Źródło: Dzień Dobry TVN
W andaluzyjskiej prowincji Almeria, gdzie słońce świeci przez ponad 320 dni w roku, powstało jedno z najnowocześniejszych europejskich centrów badań nad energią słoneczną. Z kamerami Dzień Dobry TVN sprawdzamy, jak to miejsce zmienia przyszłość klimatu, wody i energetyki.
Kluczowe fakty:
  • W Almerii słońce świeci przez ponad 320 dni w roku, co czyni ją idealnym miejscem do rozwoju technologii solarnych.
  • Energia słoneczna służy tam nie tylko do produkcji prądu, ale także do odsalania wody morskiej i oczyszczania ścieków.
  • Eksperci podkreślają, że koncentracja promieni słonecznych może osiągać moc 8 tys. razy większą niż naturalna ekspozycja.

Centrum energii słonecznej w sercu Andaluzji

Almeria to nie tylko hiszpańska prowincja z największą liczbą dni słonecznych w Europie, ale także przestrzeń intensywnych badań nad przyszłością czystej energii.

- Skupiamy tutaj promienie słoneczne na dysku, wzdłuż linii. Trafiają one do jednego punktu. Odwiedzamy tzw. piec słoneczny. Najważniejszym elementem tutaj jest reflektor, do którego trafiają wszystkie promienie słoneczne. Wszystkie przechodzą przez jeden punkt – mówił Diego Alarcon, kierownik działu technologii termosolarnej liniowej.

– Wszystkie promienie słoneczne ze 100 m² możemy skupić w jednym punkcie. To sprawia, że promieniowanie słoneczne jest 8 tys. razy większe. Tutaj stopiliśmy żelazną blaszkę w zaledwie 30 sekund. Moim pierwszym zadaniem, gdy zaczynałem tę pracę, były badania promieniowania, gdy statek kosmiczny wchodzi w ziemską atmosferę. Tutaj w tzw. piecu słonecznym możemy perfekcyjnie regulować promieniowanie – dodaje specjalista.

Energia słoneczna w służbie wody i klimatu

Oprócz imponujących możliwości koncentracji promieniowania, centrum w Almerii rozwija także technologie służące do radzenia sobie z największymi wyzwaniami klimatycznymi – suszą i brakiem wody.

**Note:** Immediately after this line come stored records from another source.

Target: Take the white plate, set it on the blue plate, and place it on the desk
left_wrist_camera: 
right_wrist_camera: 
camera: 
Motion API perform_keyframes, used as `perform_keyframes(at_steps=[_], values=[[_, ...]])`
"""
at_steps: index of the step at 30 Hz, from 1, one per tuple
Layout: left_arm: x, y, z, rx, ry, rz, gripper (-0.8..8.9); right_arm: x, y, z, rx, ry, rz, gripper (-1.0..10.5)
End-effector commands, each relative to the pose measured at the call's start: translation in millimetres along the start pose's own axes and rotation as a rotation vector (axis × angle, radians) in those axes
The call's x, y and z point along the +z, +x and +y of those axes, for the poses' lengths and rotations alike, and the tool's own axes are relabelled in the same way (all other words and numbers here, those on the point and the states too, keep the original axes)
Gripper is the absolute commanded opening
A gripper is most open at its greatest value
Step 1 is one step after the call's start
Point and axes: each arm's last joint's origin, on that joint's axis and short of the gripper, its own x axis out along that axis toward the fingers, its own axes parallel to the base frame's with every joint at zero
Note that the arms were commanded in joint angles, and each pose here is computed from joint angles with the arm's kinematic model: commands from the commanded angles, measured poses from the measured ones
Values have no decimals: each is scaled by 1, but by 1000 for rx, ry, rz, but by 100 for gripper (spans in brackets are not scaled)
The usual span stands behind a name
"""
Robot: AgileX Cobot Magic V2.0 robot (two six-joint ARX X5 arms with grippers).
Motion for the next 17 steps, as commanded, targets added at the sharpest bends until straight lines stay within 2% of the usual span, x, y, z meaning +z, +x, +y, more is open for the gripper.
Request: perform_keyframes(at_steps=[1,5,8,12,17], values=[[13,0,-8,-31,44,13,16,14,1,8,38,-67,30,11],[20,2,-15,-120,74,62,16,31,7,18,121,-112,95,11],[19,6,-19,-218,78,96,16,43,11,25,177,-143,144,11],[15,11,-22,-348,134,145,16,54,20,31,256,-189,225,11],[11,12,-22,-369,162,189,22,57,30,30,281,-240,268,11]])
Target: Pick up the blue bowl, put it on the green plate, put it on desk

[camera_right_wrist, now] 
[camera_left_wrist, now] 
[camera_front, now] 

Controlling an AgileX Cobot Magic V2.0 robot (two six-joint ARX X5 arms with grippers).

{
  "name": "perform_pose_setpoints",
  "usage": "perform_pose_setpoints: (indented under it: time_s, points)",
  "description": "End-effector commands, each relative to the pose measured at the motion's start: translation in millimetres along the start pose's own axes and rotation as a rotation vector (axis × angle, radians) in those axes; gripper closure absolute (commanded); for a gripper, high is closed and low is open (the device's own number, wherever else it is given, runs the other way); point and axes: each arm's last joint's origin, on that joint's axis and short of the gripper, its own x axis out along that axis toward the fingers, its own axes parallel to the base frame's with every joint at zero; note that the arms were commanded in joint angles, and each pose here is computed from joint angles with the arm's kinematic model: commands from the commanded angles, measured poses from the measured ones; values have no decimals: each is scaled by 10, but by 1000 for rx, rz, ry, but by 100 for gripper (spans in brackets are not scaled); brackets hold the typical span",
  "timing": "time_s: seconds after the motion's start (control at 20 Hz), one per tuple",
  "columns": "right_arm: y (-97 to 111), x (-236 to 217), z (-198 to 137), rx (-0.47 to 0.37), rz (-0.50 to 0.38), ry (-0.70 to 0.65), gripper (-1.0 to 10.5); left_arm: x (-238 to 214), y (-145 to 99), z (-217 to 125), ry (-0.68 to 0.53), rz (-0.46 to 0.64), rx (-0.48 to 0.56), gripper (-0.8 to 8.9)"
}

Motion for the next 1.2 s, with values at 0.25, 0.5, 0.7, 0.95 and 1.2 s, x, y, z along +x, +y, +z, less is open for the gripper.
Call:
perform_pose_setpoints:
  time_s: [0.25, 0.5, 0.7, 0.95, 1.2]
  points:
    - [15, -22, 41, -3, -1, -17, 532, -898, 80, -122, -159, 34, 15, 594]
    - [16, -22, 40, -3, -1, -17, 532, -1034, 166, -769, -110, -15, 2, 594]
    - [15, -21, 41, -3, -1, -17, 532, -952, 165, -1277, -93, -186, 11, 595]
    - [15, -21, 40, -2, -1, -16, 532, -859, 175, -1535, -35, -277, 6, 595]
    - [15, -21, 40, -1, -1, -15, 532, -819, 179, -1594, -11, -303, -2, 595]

– W te wakacje w Walencji 40-stopniowe upały występowały w ciągu ponad 50 dni. Fale upałów prowadzą do suszy i braku wody. Dlatego energia słoneczna wykorzystywana jest tutaj nie tylko do produkcji prądu, ale także do odsalania wody morskiej – tłumaczy badacz.

– Prawie 98% wody na naszej planecie to woda słona, a odsalanie wymaga dużej ilości energii. Cała technologia polega na podgrzewaniu wody i przekazywaniu ciepła do wody morskiej. W moim oddziale badamy zastosowanie energii słonecznej o stosunkowo niskiej temperaturze. Po pierwsze chodzi o produkcję wody przez odsalanie, albo koncentrację solanki do uzyskania cennych materiałów po krystalizacji. Ciekawą linią naszych badań jest wykorzystanie pompy ciepła do chłodzenia. Ponadto pracujemy też nad chemicznymi metodami do oczyszczania ścieków, żeby wodę móc później wykorzystywać w rolnictwie. Mieszkam w Almerii, które jest bardzo słonecznym miejscem, ale również z ogromnym deficytem wody. Bardzo dobrze widać tu zmiany klimatu. Trzeba spróbować się zatrzymać przez całkowitą dekarbonizację. Aby do tego doprowadzić, potrzebujemy technologii skoncentrowanej energii słonecznej – podsumował.